The most visible piece of the IR function is earnings. A public company reports results every three months, and each cycle takes roughly a month of preparation. That preparation involves pulling the numbers from accounting and FP&A teams, comparing them against the market's expectations, building the narrative that frames the gap between the two, and preparing the Q&A. For a company that covers a lot of ground, the Q&A preparation alone is substantial: anticipating every difficult question, deciding how to answer it, and aligning on language across the executive team before anything goes on record.

Beyond earnings, the IR team manages the company's ongoing relationship with the investor community. This means identifying which institutional investors are most likely to be interested in the stock, traveling to conferences and road shows, and making sure that senior executives are spending time with the most high-impact investors rather than whoever happens to request a meeting. Over time, the goal is to build a cap table that is dominated by long-only institutional investors: mutual funds, sovereign wealth funds, pension funds, and others whose mandate requires them to hold equities rather than trade them frequently. A cap table heavy in long-only holders tends to be more stable and absorbs more of the day-to-day volatility that shorter-term traders amplify.

What good IR looks like from an investor's perspective, in Anil Gupta's framing, is straightforward: can this person answer my questions, do they know the business deeply enough to serve as a proxy for the CFO, and does talking to them give me something I did not have before the call? An IR team that just schedules meetings between management and investors without genuinely adding knowledge is not doing its job.

Watch the Full Conversation

This article draws on a Navigating Wealth conversation with Anil Gupta, where we discuss how investor relations works from the inside, why a first-day IPO pop is not the success signal it appears to be, what the difference between an IPO and a direct listing means for investors, and how to read an earnings call with more sophistication than most market participants bring to it. Watch the full episode for the broader discussion.

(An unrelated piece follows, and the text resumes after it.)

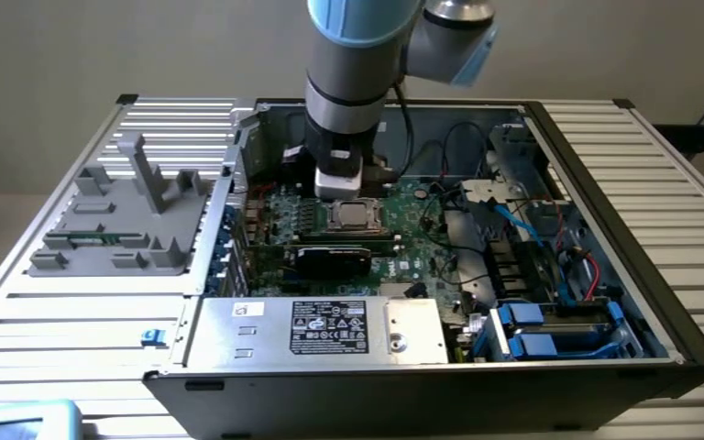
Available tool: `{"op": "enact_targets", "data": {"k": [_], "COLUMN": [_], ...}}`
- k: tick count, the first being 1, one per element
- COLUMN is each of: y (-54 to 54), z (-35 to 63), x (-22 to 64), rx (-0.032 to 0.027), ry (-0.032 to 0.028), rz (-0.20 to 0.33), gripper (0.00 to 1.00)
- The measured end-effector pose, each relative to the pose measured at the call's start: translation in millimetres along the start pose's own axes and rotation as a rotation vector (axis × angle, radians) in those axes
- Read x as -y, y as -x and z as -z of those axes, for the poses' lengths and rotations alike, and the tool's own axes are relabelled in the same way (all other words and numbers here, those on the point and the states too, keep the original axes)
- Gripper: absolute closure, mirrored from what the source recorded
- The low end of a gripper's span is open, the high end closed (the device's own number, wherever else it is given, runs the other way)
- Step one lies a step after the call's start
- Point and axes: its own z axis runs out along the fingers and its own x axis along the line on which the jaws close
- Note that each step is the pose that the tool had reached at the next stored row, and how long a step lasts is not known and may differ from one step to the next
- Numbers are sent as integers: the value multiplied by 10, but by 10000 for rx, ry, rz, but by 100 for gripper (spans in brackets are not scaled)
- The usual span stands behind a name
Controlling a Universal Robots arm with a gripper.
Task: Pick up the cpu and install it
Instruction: 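Install the second cpu locking lever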
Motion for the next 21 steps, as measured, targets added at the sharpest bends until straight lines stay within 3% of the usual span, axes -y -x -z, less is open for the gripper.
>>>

Subscribe on YouTube · Get weekly episode updates

Anil Gupta began his career as an equity research analyst covering internet, technology, media, and telecom stocks for approximately five years before joining the Meta investor relations team in late 2012, just after Meta's IPO. He spent over eight years there before moving to Coinbase in early 2021 to help lead the company's direct listing in April of that year. He recently departed Coinbase.

How the Quarterly Earnings Cycle Works and Whether It Should Change

The quarterly earnings cycle is the recurring structure around which most of public company life is organized. A company reports results, goes into a quiet period where communication with the market is restricted, emerges to road show the next set of talking points, and then starts preparing for the next quarter. Then it repeats.

The preparation is more onerous than most outsiders appreciate. The numbers come from accounting and FP&A teams who run a monthly close regardless of whether it is earnings season. The earnings close is similar but with substantially more rigor: SEC filings, external audit involvement, and formal legal review of every statement that goes into the public record. The IR team then builds the narrative, aligns the executives, and rehearses the Q&A. If the cycle is quarterly, that is one month out of every three consumed by this process before the actual execution of the business gets the full management team's attention.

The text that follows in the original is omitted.